Your objective:
Which lines below fall between the one containing "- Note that" and the one containing "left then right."? Repeat them exactly, counting both of those lines, and add nothing else.

====================

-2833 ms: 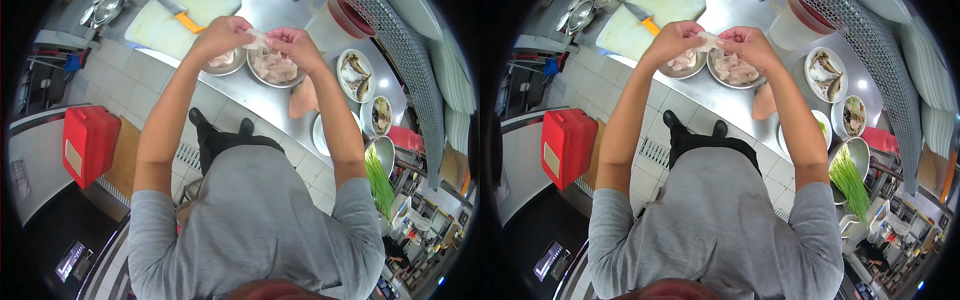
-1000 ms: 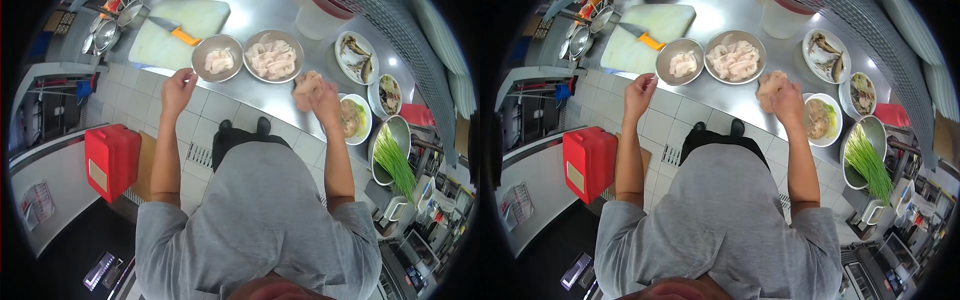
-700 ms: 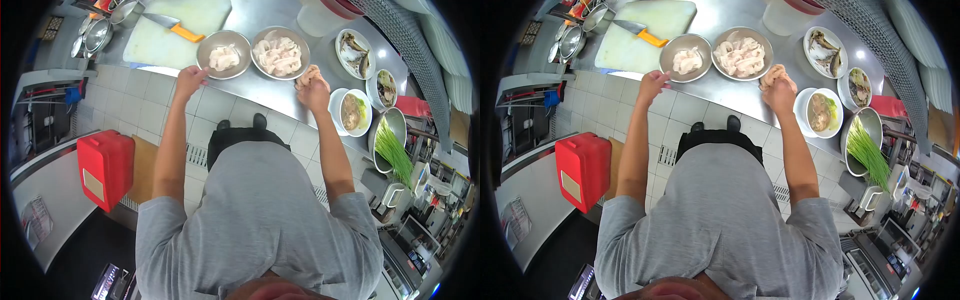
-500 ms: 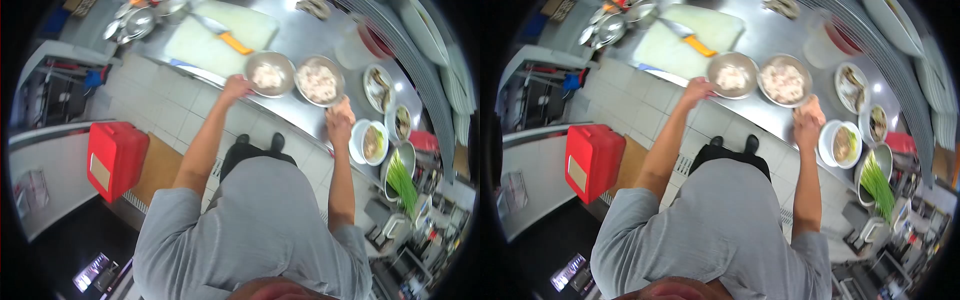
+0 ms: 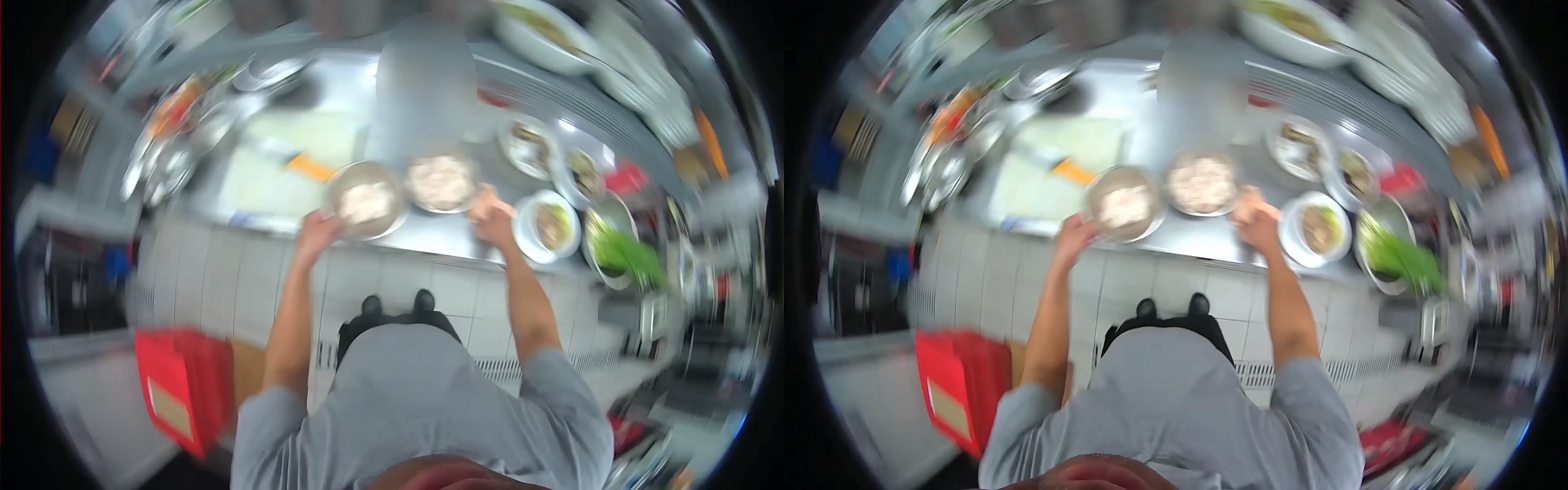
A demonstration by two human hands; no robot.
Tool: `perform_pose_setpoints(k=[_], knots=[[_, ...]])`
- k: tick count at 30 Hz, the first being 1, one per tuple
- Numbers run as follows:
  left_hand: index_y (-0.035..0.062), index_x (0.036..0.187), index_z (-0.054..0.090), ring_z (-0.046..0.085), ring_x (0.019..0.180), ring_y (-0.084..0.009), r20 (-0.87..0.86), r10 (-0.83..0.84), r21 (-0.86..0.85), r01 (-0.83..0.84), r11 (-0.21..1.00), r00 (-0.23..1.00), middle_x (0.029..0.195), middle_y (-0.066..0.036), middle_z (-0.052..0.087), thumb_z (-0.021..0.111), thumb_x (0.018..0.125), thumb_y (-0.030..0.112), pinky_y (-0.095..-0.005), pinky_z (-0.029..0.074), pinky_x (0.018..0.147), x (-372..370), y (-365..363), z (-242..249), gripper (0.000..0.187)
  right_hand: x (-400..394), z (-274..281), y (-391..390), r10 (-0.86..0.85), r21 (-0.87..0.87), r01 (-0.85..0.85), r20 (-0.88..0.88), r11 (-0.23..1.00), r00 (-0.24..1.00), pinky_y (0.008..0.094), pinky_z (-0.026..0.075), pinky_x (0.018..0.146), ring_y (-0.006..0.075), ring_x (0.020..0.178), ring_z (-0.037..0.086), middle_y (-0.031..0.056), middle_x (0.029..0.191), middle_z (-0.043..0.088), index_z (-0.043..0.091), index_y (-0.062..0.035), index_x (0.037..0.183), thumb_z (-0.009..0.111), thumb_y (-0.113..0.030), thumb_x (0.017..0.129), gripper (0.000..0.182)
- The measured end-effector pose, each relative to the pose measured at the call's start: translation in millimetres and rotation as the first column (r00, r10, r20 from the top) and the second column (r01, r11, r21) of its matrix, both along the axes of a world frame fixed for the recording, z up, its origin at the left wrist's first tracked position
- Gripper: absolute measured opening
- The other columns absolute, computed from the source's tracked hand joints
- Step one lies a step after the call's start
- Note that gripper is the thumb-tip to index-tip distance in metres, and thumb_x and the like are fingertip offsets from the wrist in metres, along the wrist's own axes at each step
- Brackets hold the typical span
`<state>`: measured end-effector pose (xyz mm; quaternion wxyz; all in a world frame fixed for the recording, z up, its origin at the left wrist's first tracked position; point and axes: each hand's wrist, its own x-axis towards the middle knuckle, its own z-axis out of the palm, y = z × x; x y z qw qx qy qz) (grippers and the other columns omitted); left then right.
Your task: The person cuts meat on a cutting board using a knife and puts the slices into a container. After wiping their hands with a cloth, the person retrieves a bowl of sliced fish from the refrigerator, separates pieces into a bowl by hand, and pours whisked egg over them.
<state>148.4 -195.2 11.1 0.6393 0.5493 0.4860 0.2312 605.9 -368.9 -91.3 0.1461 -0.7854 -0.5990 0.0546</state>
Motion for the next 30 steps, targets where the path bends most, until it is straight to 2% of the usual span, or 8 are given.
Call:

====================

Answer section:
- Note that gripper is the thumb-tip to index-tip distance in metres, and thumb_x and the like are fingertip offsets from the wrist in metres, along the wrist's own axes at each step
- Brackets hold the typical span
`<state>`: measured end-effector pose (xyz mm; quaternion wxyz; all in a world frame fixed for the recording, z up, its origin at the left wrist's first tracked position; point and axes: each hand's wrist, its own x-axis towards the middle knuckle, its own z-axis out of the palm, y = z × x; x y z qw qx qy qz) (grippers and the other columns omitted); left then right.

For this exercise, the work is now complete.